I paid $8 for a stubbie of this from my local bottlo (Camperdown cellars) and wondered what all the fuss was about. Then i had some in LA - a 800mL bottle over there cost me $4 aussie or about $3 US. Then i understood what the fuss was about. If only LCPA was anywhere near as good.


----------



## Jye (19/9/06)

Nice one Ray :chug: I had a fresh bottle flown over by a mate and found it to be a great session APA but was a little disappointed compared to all the hype about SN.

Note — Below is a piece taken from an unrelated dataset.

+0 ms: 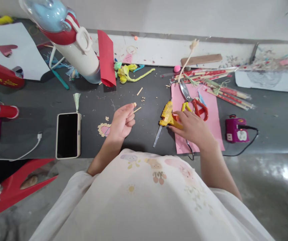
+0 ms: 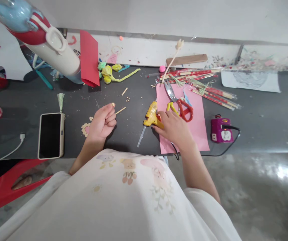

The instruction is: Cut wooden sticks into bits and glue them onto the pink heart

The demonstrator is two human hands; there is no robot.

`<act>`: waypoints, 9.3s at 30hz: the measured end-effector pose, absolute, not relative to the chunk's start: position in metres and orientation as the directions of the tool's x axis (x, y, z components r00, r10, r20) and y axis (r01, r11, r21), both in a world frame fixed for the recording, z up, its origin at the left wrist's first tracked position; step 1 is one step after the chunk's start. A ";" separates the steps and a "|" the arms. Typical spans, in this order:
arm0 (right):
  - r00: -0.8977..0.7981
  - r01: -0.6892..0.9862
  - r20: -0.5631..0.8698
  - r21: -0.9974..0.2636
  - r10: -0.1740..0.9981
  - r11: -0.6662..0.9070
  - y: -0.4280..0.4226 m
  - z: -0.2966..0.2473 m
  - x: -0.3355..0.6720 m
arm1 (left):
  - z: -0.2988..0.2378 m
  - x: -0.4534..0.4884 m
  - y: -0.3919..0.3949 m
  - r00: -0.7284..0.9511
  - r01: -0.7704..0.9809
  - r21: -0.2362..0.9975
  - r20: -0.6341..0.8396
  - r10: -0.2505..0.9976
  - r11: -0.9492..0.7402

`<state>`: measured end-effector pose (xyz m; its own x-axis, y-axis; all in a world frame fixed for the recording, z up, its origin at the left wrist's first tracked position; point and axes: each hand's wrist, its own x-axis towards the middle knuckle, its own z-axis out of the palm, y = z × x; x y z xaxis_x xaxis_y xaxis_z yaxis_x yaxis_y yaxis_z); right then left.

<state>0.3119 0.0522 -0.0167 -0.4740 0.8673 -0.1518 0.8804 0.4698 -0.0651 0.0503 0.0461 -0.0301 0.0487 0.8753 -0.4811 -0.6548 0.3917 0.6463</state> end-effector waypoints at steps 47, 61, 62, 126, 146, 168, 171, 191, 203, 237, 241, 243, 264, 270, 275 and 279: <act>-0.677 0.734 -0.058 -0.132 0.734 0.667 0.140 -0.044 0.203 | -0.029 0.050 0.044 0.075 -0.651 0.649 -0.460 0.884 0.393; -0.606 0.688 0.071 -0.452 0.792 0.567 0.135 -0.035 0.207 | -0.029 0.049 0.045 0.060 -0.650 0.651 -0.471 0.880 0.393; -0.602 0.634 0.101 -0.542 0.792 0.551 0.133 -0.031 0.208 | -0.029 0.049 0.044 0.057 -0.650 0.651 -0.474 0.879 0.393; -0.514 0.164 0.363 -0.848 0.777 0.504 0.098 -0.024 0.220 | -0.031 0.051 0.041 0.173 -0.508 0.705 -0.479 0.861 0.494; -0.468 0.175 0.351 -0.863 0.811 0.474 0.097 -0.026 0.216 | -0.034 0.055 0.041 0.087 -0.527 0.731 -0.460 0.884 0.433; -0.346 0.166 0.367 -0.882 0.864 0.441 0.085 -0.029 0.213 | -0.032 0.062 0.029 -0.335 0.265 0.954 0.226 0.915 -0.139; -0.345 0.153 0.379 -0.880 0.859 0.450 0.085 -0.029 0.213 | -0.031 0.061 0.029 -0.319 0.275 0.950 0.232 0.919 -0.144; -0.356 0.179 0.319 -0.899 0.878 0.399 0.087 -0.030 0.215 | -0.041 0.064 0.032 -0.313 0.171 0.984 0.110 0.943 -0.058; -0.362 0.141 0.306 -0.916 0.880 0.376 0.087 -0.029 0.216 | -0.040 0.062 0.032 -0.276 0.124 0.992 0.064 0.959 -0.030; -0.335 0.172 0.223 -0.941 0.915 0.292 0.074 -0.024 0.222 | -0.025 0.062 0.033 -0.261 0.210 0.977 0.037 0.965 0.019; -0.346 0.163 0.232 -0.940 0.909 0.302 0.073 -0.021 0.223 | -0.021 0.063 0.031 -0.262 0.236 0.971 0.038 0.964 0.026; -0.356 0.158 0.235 -0.939 0.905 0.306 0.072 -0.020 0.223 | -0.020 0.064 0.029 -0.265 0.242 0.970 0.039 0.963 0.027; -0.371 0.162 0.200 -0.948 0.907 0.275 0.067 -0.016 0.212 | -0.017 0.059 0.016 -0.319 0.318 0.948 0.127 0.939 -0.020; -0.364 0.142 0.227 -0.945 0.903 0.294 0.069 -0.014 0.208 | -0.017 0.058 0.015 -0.295 0.386 0.917 0.226 0.929 -0.100; -0.373 0.123 0.232 -0.947 0.898 0.296 0.069 -0.014 0.206 | -0.018 0.054 0.014 -0.275 0.443 0.886 0.278 0.920 -0.135; -0.384 0.113 0.226 -0.951 0.895 0.289 0.069 -0.014 0.204 | -0.017 0.052 0.013 -0.280 0.442 0.888 0.273 0.920 -0.129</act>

From your recipe it looks like you have already been to there website which has all the ingredients and it is well known that WLP001 is the yeast. There are dozens of clone recipes around and you should be able to come pretty close.

Good Luck :beer:


----------



## Ray_Mills (19/9/06)

Hi
I still have bottles left (8) and have dicided to post on the IBU's to do a comparison between SNPA and LCPA. Should be a good example and i will post the results here if any members are interested.
Cheers
Ray
see i will share


----------



## Jazman (19/9/06)

its a good beer the snpa i did do a taste test next to the lcpa nd the bitterness in the snpa sat a the back longer for me also was tad darker but i preferd the snpa but both beers were close to each other


----------



## big d (19/9/06)

Arrogant Bastard  
Beer that is Ray as a future choice to get sent over as it seems to have a large following in the USA with many clones dedicated to it.

Cheers
Big D


----------



## PostModern (19/9/06)

Jeez Ray, I got my step-mum to drag a bottle all the way back from the US in her luggage, now I find there is a whole case round the corner at your place... grrrr... I don't know if I should tell you about the 1/2 litre bottle of Utenos Baltic Porter also in my fridge...


----------



## Ray_Mills (19/9/06)

PostModern said:


> Jeez Ray, I got my step-mum to drag a bottle all the way back from the US in her luggage, now I find there is a whole case round the corner at your place... grrrr... I don't know if I should tell you about the 1/2 litre bottle of Utenos Baltic Porter also in my fridge...


Come around and help with the comparison
ray


----------



## Thommo (19/9/06)

That offer was to me, right?


----------



## Trough Lolly (22/9/06)

Nice drop, isn't it?
Gone are the days when you could bring some back in the hand luggage - I'm assuming that the US is still feral over carry-on liquids...  Fortunately I managed to get some back (SNPA) last December...  

I've got a clone recipe (AG) at home and I'm pretty happy with it - hops are Cascade and Amarillo - I get a reasonable result with some IMC Pale Ale malt, a touch of pale munich and a small addition of cracked wheat. I'll see if I can dig it up and post it....Yeast from what my palate and search engine tells me is their own local Chico Ale strain - check the fine print on the side of the bottle - cultured and sold by Wyeast as good ol' 1056.

Apologies if this is old news - I've been away for a while and I'm in catchup mode...

Cheers,
TL


----------



## Stuster (22/9/06)

Good to see you back, TL. That recipe would be nice to see. :super:


----------



## bugwan (22/9/06)

Sierra Nevada Pale Ale is available for $69.99 per 12 bottle carton (355ml) from The Beer Store (based in Melbourne).

http://www.beerstore.com.au/detail.asp?beerID=569

They have a great range of English Ales too (Including Theakston's Old Peculiar and Fuller's Vintage).

Not the cheapest, but good to know. They only opened in August I believe, and some minor detective work has led to me believe that they are associated with Ackland Cellars in St Kilda. They deliver Aus-wide.

No affiliation and all that jazz...

Cheers


----------



## Trough Lolly (26/9/06)

Stuster said:


> Good to see you back, TL. That recipe would be nice to see. :super:



No probs - I've added the recipe to the database: TL's SNPA Clone...Let me know if you need any further into re the recipe...It's pretty basic but close to the real thing, IMHO.

Cheers,
TL


----------